I feel like I need to include every sort of disclaimer here because some of these foods are not perfect, and I am sure many will find reasons to criticize them. However, I will absolutely admit how hard it can be to switch your family to a whole food-based diet when coming from the standard American diet. While some of these foods are not ideal and can be very inflammatory due to poor quality oils, sugar, non-organic, high in x,y,z, etc., they may help reduce free glutamate exposure or are slightly cleaner options when switching to a whole food diet. Strictly avoiding processed sources of free glutamate was essential to our health, especially our son’s neurological health.
Our sensitivity to free glutamate has changed over time. Initially, the smallest exposure would disrupt mood, behavior, and physical symptoms for days. However, as we have worked to get to the root of the dysfunction, our sensitivity is nearly gone.
Please remember that some of these foods can also feed underlying pathogens, creating a surge in glutamate, and that diet should be tweaked to fit your individual needs.
The following items have been linked via my Amazon affiliate account, for which I may earn a commission at no additional cost to you. Products may need to be sourced based on availability and/or pricing.
Be sure to take a look at my Instagram page saved stories for our favorite grocery finds, all categorized by store.
Several of the items found on this page are not brand specific. Rather, brands that we have been able to source quickly.
Organic and certified gluten-free grains are REID-approved in moderation (see REID Perfect Plate). Though they are allowed, they can be a source of inflammation, and many REID families have to go grain free at some point (our family had to go grain free for three years). When someone consumes too many grains, they can ferment in the gut. As part of this fermentation, you can see an increase in pathogens, glutamate, propionic acid (also a type of glutamate receptor), clostridia, yeast/candida, parasites, etc., contributing to pyrroles.

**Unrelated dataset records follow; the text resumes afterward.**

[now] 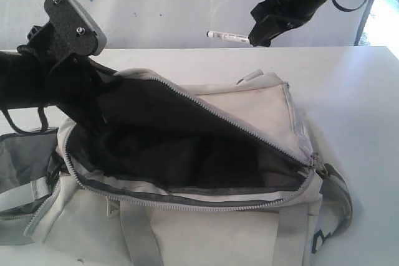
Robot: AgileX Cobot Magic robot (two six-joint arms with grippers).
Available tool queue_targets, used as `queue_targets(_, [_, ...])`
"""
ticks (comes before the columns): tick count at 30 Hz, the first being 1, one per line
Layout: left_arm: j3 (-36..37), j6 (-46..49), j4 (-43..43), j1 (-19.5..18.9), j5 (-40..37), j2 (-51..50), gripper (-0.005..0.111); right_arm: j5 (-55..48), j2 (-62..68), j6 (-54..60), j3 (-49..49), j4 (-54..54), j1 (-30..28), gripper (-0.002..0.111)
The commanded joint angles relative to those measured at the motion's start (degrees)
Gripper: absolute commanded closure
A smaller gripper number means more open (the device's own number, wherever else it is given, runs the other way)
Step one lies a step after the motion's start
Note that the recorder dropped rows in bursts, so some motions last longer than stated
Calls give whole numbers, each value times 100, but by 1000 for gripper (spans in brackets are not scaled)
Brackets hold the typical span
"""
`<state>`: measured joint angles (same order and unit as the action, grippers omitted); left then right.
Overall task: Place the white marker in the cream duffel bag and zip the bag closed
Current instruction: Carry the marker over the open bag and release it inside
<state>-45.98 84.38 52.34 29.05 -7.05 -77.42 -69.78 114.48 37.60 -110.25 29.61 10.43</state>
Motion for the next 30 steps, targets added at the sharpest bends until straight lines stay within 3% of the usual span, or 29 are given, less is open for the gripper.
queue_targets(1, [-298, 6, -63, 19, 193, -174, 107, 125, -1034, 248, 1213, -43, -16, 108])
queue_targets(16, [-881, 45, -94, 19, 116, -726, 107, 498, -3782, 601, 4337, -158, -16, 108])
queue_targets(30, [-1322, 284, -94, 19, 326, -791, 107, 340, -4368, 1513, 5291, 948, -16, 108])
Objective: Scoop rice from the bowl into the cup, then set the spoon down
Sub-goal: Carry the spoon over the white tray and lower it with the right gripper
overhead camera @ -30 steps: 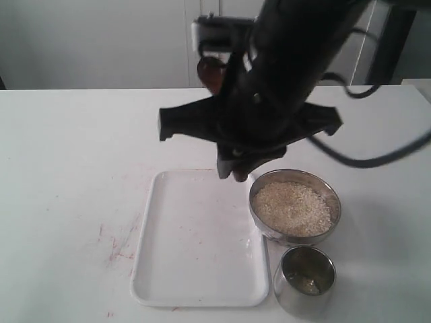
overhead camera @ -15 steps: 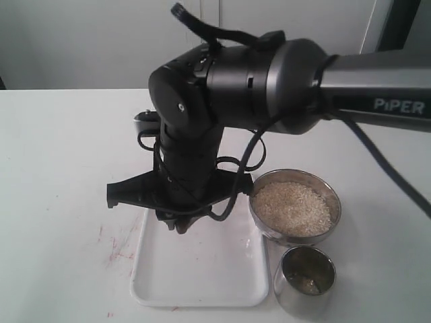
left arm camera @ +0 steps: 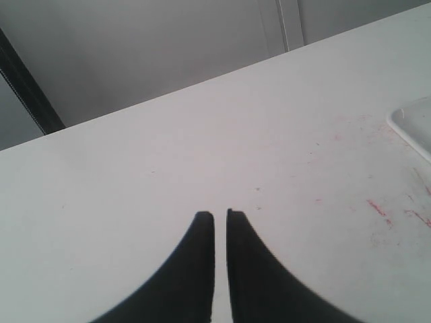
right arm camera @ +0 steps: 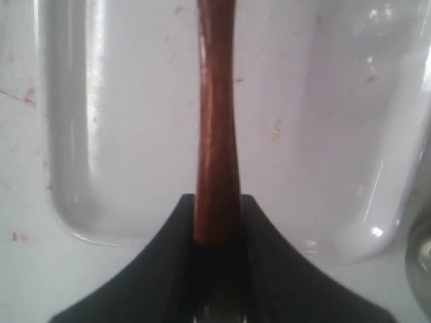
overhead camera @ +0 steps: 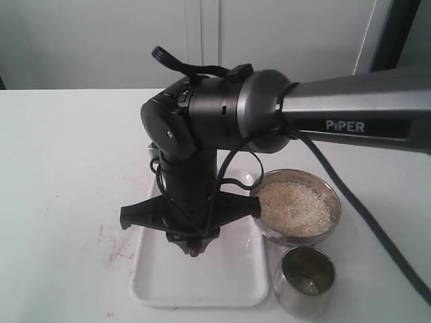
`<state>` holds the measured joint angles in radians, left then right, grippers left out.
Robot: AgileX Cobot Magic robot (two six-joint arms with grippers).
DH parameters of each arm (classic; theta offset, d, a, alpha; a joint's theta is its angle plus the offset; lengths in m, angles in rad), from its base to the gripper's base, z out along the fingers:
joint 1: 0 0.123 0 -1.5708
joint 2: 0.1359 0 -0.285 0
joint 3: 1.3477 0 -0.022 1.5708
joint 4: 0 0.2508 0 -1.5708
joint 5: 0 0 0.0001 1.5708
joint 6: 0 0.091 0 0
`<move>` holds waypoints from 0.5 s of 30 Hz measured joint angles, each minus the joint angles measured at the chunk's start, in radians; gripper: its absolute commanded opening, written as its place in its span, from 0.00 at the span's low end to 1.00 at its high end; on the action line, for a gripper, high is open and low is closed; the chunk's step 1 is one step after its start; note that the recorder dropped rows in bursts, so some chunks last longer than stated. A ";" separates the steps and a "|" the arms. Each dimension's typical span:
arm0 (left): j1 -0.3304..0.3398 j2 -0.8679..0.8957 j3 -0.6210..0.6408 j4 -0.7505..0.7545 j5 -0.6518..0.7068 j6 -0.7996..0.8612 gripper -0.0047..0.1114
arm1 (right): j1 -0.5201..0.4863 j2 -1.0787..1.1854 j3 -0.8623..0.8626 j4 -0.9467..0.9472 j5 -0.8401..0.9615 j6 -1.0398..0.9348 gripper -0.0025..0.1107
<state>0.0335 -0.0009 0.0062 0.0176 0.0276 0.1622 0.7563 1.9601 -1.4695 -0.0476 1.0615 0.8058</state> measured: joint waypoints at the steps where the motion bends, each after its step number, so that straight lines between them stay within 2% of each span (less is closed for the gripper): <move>1: 0.000 0.000 0.000 0.000 0.000 0.000 0.16 | 0.000 0.006 0.000 0.000 0.014 0.002 0.02; 15: 0.000 0.000 0.000 0.000 0.000 0.000 0.16 | 0.000 0.064 0.000 0.076 0.119 -0.007 0.02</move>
<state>0.0335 -0.0009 0.0062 0.0176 0.0276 0.1622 0.7563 2.0244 -1.4695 0.0282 1.1805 0.7984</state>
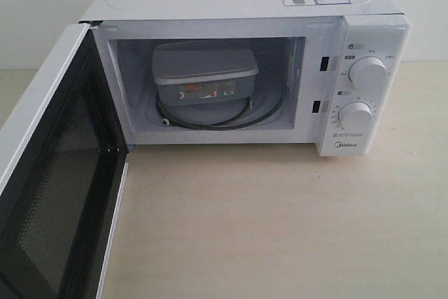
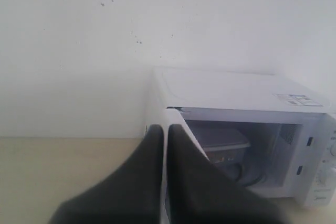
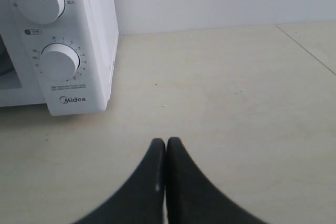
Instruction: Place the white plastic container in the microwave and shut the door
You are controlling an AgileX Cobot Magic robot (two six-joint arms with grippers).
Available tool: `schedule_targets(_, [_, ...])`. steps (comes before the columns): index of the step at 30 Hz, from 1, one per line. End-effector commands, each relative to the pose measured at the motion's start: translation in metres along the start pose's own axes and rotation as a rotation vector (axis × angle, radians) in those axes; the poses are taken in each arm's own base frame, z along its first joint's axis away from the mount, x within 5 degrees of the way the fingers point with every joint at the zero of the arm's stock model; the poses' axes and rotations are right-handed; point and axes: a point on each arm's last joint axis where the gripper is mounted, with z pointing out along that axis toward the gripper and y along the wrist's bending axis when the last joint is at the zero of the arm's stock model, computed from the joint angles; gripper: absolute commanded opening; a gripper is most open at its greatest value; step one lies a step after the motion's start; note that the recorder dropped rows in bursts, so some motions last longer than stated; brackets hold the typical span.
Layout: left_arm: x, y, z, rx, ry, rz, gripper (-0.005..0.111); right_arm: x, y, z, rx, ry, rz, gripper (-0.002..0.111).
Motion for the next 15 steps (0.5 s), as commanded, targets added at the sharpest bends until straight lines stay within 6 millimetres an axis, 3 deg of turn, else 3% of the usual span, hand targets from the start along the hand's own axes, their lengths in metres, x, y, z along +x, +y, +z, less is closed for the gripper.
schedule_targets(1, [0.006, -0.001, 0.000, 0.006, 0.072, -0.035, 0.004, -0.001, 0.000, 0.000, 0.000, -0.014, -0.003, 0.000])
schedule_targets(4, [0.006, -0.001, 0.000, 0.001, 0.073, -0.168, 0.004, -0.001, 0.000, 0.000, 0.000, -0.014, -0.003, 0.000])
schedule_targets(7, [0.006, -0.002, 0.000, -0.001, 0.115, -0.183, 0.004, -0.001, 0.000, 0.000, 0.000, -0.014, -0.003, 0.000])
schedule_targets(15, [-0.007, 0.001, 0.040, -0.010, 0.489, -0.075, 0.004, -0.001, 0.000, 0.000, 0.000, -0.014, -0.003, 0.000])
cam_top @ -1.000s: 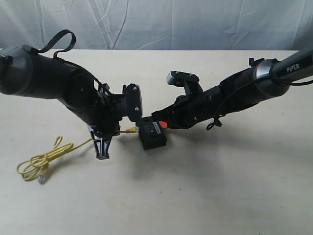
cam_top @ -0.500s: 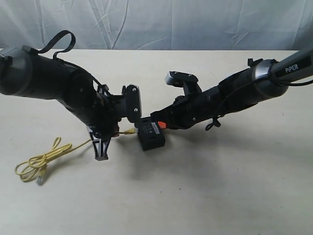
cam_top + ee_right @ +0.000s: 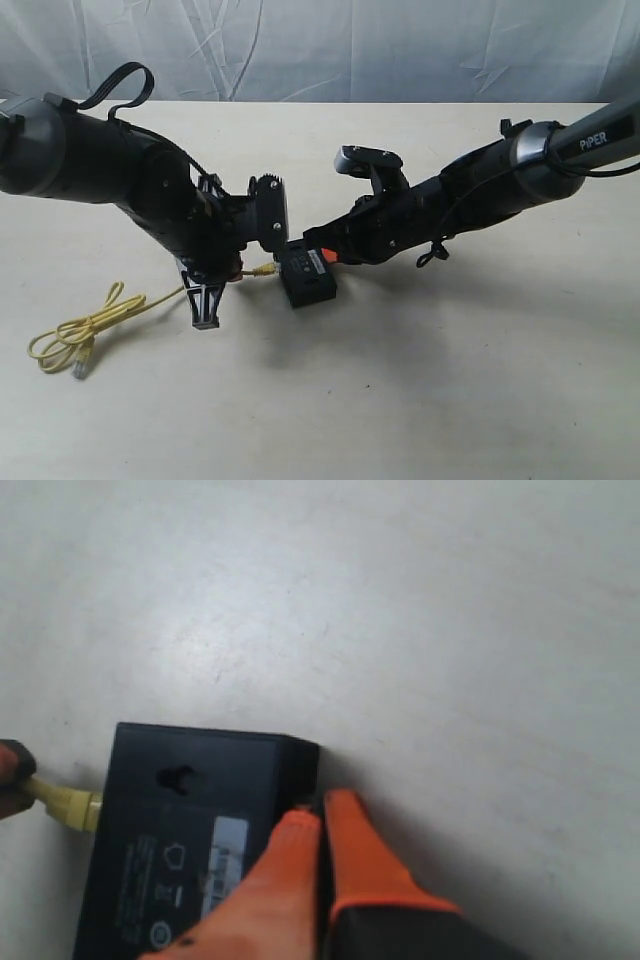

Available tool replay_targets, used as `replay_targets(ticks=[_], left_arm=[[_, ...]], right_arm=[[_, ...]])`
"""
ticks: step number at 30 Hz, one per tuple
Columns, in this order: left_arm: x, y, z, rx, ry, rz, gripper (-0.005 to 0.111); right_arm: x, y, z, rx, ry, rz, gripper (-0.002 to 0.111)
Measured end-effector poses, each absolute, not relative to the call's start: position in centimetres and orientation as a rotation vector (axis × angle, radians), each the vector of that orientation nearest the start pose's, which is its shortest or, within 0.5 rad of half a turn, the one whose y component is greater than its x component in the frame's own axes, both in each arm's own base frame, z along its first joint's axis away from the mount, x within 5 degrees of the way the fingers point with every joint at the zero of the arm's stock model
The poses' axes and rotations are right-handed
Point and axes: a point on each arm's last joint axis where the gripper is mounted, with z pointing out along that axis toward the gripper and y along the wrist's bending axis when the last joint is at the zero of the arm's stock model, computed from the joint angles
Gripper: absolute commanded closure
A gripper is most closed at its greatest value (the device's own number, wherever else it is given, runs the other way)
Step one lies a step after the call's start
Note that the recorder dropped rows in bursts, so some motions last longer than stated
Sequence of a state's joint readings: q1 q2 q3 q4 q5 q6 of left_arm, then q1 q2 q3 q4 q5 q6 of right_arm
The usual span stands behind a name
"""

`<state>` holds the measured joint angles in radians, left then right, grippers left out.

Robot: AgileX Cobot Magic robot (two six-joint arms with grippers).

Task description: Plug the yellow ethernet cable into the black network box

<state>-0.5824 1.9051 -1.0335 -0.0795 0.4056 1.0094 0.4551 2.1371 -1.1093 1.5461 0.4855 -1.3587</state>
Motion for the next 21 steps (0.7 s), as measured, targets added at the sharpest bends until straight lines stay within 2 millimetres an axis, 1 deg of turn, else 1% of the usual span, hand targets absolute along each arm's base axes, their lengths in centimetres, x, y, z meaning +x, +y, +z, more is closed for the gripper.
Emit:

Unfortunately, most gluten-free processed grains, bread, baked goods, etc., have free glutamate in the form of additives (i.e. xanthan gum, yeast, etc.) and/or processing. Because of this, we switched to more of a paleo-style baked good. It is important to remember organic and certified gluten-free grains are REID approved in moderation*. However, they should ideally be consumed fairly unprocessed. The more processed, the more glutamate risk, which may be problematic for sensitive people. Take rice (naturally gluten-free). For example, glutamate will increase when you start to process the rice grains into brown rice “flour,” rice bran, parboiled, germinated, or even white rice for those highly sensitive. While black and brown are less processed and, therefore, have a lower glutamate risk. However, all of this depends on individual sensitivity. If one lacks proper digestive enzymes or has significant SIBO, high-fiber foods, like whole grains, may be hard on the gut until these issues are resolved. It is important to note that while gluten-free grains are okay in moderation, consuming too many grains can lead to additional inflammation, microbial imbalances, dysbiosis, propionic acid (a type of glutamate receptor), and increased glutamate levels as they ferment in the gut.
Dr. Katie Reid of Unblind My Mind encourages using homemade flour, although I never had it in me to consistently go that far. However, if you know you are very sensitive to free glutamate and want to follow her approach strictly, you may want to. I would encourage you to reach out to a consult with her at Unblind My Mind.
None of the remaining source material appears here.